Later, while arguing that the disease is no less dangerous despite any flattening curve, he writes, “You can get this disease, not know you have it, act irresponsibly, spread it, and indirectly be responsible for someone’s death. If that doesn’t bother you, then you are either soulless, or a president who thinks it’s cute to not wear a mask in an auto plant where everyone else must.”
And to kick things off, before unleashing those two doozies, he describes the virus as, “…a monster that attacks through the air but is animated by unlikely foot soldiers: Ourselves.”
At first, it sounds like he is sticking to undeniable and unassailable truths, but listen closer a second time.
“What’s the dead number we can live with?”
“…animated by…Ourselves.”
Now wait for it…
“You can…indirectly be responsible for someone’s death.”
Mr. Albom: someone’s body’s inability to heal itself from a virus does not make asymptomatic me responsible for their death.
Reader, wait! Before you think me callous, lend me your ear.
If all asymptomatic folks get back to normal life, no mask, no social distancing, no nothing—a return to actual normal life—handshakes and hugs, then what happens? We diffuse the blame. That’s what happens.
It won’t have been that the right-wing, gun-toting nut-jobs currently storming the Bastille caused the second wave, the second peak. And it can’t become the socialist, no consequence libtards who claim, “It was Trump!” that smugly prevent the second wave, the second peak.
Like the Senate who took down Caesar as a group, it will be all of us who are indirectly responsible for all COVID deaths. And when “all of us” are responsible, it means “none of us” are responsible.
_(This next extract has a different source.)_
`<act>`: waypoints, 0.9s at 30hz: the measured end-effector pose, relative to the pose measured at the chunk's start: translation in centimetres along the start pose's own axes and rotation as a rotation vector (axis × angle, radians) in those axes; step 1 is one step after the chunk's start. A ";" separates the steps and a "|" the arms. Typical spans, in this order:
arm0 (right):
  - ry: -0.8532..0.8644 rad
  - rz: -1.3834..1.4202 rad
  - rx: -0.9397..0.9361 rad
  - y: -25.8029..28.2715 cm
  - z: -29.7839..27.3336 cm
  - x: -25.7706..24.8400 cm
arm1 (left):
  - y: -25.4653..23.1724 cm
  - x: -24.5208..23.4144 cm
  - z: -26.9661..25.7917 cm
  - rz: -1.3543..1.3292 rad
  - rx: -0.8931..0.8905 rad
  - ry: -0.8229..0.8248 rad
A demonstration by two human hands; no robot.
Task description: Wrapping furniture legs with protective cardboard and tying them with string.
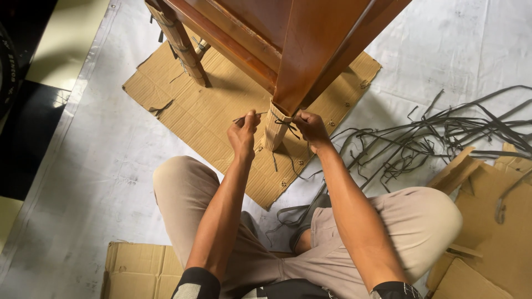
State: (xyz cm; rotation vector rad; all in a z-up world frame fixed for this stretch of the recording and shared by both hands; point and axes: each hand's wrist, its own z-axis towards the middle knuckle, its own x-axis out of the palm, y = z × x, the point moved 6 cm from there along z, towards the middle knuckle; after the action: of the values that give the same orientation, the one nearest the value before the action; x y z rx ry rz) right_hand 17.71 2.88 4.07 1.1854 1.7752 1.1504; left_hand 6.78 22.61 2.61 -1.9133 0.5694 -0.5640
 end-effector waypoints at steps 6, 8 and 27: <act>-0.084 0.048 0.002 -1.2 -1.6 -1.7 | 0.8 -2.4 -1.7 -0.018 -0.034 -0.085; -0.093 0.089 0.007 -2.0 -2.2 -1.3 | 1.0 -2.2 -2.5 -0.027 -0.051 -0.058; -0.112 0.172 -0.196 -4.5 -7.1 2.2 | 4.2 0.5 -5.2 0.009 -0.062 0.151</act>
State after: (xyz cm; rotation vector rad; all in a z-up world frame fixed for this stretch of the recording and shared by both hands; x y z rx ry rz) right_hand 9.23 2.05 2.28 1.2762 1.4638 1.2987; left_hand 3.37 17.14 0.80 -1.9363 0.6984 -0.6961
As clearly as I know how: Asymptomatic individual humans will never be culpable or responsible, directly or indirectly, for deaths during “pandemics.” That is, unless asymptomatic individuals keep behaving in such a manner as to create scapegoats.
Mr. Albom: Don’t put on the mask. I know you’re scared. But sometimes people die. You of all people should know this.
Actually, every time, people die.
And Mr. Albom: Guess what? You aren’t responsible. Your pen can’t stop death. Your words can’t stop death. Your research can’t stop death. Your experts can’t stop death. Your mask can’t stop death. But your behavior can relieve your pain like a laugh can relieve sadness. Don’t put on the mask. You won’t have killed anyone, no different than before.
But when asymptomatic you puts on the mask, you put on something more. No different than Aaron the Israelite Priest of old put the sin on the goat, you put the virus on me.